Рука пифии задрожала и опустилась. Она уронила голову на грудь и вся поникла, словно силы полностью оставили ее. Золотистый занавес упал, отгородив треногу от зала.
Несколько секунд в зале еще сохранялась тишина, а потом посетители зашевелились, заговорили, поднялись с мест и направились к выходу.
Что это было? ошеломленно спросил Руднев, поворачиваясь к Белецкому.
Я думал, вы мне объясните, нахмурился тот. Вы же намеривались разгадать фокус Как думаете? Может, пора привлечь к разгадыванию Анатолия Витальевича с его кавалерией?
Это успеется, возразил Дмитрий Николаевич, решительным шагом направляясь прочь из «святилища». К нему вернулся его рационально-скептический настрой. Сперва давай-ка сами испросим объяснений у чаровницы.
В дверях они наткнулись на запыхавшегося фамильяра.
Прекрасно все прошло! Не правда ли, господа?! с обычной для него восторженностью воскликнул Иннокентий Федорович и, не дожидаясь ответа, прибавил: Дмитрий Николаевич, их яснословие просят вас пожаловать к ней. Извольте следовать за мной!
На ловца и зверь бежит, пробормотал Белецкий, шагнув вслед за Рудневым, но Золотцев решительно преградил ему дорогу.
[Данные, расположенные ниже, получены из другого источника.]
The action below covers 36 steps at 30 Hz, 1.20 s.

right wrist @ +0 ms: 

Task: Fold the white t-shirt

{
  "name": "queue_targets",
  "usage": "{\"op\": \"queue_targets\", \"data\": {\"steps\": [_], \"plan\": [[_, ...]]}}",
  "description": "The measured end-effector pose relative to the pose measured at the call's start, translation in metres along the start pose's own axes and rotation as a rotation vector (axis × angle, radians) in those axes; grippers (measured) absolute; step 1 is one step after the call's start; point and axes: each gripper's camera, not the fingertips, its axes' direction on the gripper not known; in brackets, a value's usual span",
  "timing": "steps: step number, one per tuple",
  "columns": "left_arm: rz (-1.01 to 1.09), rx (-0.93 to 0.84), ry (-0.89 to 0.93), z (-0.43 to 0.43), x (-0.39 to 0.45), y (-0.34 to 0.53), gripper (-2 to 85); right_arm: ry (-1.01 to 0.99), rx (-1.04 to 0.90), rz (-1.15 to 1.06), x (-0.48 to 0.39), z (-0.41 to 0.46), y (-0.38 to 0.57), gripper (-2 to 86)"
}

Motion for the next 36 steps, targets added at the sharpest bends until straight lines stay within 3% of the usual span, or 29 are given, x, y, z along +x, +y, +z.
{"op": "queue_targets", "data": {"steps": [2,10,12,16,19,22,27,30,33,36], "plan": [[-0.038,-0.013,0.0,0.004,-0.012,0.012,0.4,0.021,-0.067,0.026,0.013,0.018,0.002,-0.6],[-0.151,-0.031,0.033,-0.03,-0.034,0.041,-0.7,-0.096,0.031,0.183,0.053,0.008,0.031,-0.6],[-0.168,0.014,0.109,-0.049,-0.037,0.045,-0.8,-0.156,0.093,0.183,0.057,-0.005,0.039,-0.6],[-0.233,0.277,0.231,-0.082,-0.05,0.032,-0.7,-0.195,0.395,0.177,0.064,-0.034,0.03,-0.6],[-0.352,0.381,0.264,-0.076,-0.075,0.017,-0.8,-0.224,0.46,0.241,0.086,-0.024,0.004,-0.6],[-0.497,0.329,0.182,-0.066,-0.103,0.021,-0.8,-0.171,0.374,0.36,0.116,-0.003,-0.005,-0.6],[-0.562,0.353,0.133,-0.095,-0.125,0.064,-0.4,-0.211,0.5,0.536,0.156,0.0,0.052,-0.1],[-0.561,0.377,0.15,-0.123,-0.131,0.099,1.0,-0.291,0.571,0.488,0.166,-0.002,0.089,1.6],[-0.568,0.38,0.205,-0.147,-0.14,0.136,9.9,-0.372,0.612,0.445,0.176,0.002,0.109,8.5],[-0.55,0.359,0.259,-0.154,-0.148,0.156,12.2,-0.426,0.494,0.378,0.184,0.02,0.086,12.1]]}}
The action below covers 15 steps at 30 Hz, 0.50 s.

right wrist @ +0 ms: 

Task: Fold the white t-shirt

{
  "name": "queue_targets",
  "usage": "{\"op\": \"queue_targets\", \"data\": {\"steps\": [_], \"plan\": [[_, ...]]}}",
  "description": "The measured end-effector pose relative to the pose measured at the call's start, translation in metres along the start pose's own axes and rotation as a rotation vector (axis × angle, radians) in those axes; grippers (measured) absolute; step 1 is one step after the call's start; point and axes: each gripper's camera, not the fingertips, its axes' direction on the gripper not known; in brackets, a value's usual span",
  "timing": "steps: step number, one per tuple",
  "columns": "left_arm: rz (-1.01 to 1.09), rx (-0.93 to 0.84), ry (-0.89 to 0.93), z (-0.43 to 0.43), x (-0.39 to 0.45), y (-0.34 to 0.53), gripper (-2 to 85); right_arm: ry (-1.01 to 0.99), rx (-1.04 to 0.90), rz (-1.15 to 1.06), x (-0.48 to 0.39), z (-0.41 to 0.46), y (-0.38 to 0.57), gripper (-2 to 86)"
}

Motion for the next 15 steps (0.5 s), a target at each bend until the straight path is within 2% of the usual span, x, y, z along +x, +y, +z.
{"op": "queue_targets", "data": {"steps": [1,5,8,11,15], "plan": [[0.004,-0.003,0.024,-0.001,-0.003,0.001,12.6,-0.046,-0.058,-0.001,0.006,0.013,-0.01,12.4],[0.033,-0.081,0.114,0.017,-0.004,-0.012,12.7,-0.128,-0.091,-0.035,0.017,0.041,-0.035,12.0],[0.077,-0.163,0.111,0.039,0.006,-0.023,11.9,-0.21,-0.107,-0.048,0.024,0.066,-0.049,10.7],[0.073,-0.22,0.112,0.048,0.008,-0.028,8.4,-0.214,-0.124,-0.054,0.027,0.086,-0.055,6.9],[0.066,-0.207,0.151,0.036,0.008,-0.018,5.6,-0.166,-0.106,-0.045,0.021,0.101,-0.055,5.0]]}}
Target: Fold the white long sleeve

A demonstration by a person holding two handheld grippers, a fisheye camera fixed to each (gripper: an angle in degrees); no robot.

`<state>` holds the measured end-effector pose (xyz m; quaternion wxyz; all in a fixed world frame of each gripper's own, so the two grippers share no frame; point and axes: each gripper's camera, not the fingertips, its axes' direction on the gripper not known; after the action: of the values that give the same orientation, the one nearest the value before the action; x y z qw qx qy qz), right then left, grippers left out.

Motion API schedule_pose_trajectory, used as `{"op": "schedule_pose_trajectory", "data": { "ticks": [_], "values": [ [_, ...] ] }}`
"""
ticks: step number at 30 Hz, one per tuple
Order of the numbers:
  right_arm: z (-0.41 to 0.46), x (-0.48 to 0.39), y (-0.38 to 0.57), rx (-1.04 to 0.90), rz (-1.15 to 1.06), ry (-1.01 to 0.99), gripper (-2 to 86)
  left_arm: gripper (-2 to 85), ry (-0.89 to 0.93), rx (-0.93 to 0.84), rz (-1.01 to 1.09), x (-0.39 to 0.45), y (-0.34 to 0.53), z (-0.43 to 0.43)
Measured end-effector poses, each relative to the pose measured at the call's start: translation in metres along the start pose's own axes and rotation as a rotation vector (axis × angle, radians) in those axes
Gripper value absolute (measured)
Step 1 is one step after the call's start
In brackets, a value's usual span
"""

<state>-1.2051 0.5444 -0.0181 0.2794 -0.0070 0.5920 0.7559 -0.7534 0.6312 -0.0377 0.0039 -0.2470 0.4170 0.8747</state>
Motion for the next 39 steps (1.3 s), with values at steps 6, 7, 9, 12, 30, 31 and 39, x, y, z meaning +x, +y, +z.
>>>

Их яснословие велели привести только лишь господина Руднева!
Нет уж! возразил Белецкий. Мы пойдем оба. Если вам так будет понятнее, я фамильяр Дмитрия Николаевича и обязан его сопровождать. Вы же меня понимаете?!
Но Иннокентий Федорович понимать не желал.
Госпожа ожидает исключительно господина Руднева, повторил он с настойчивым раздражением.
Подожди меня, Белецкий, попросил Дмитрий Николаевич.
Если я правильно понял настроение ее яснословия, вам, господин Белецкий, придется ждать долго, заметил фамильяр.
В смысле? спросил Руднев.
В том смысле, что их яснословие оказывает вам честь пригласить вас на ужин, Дмитрий Николаевич.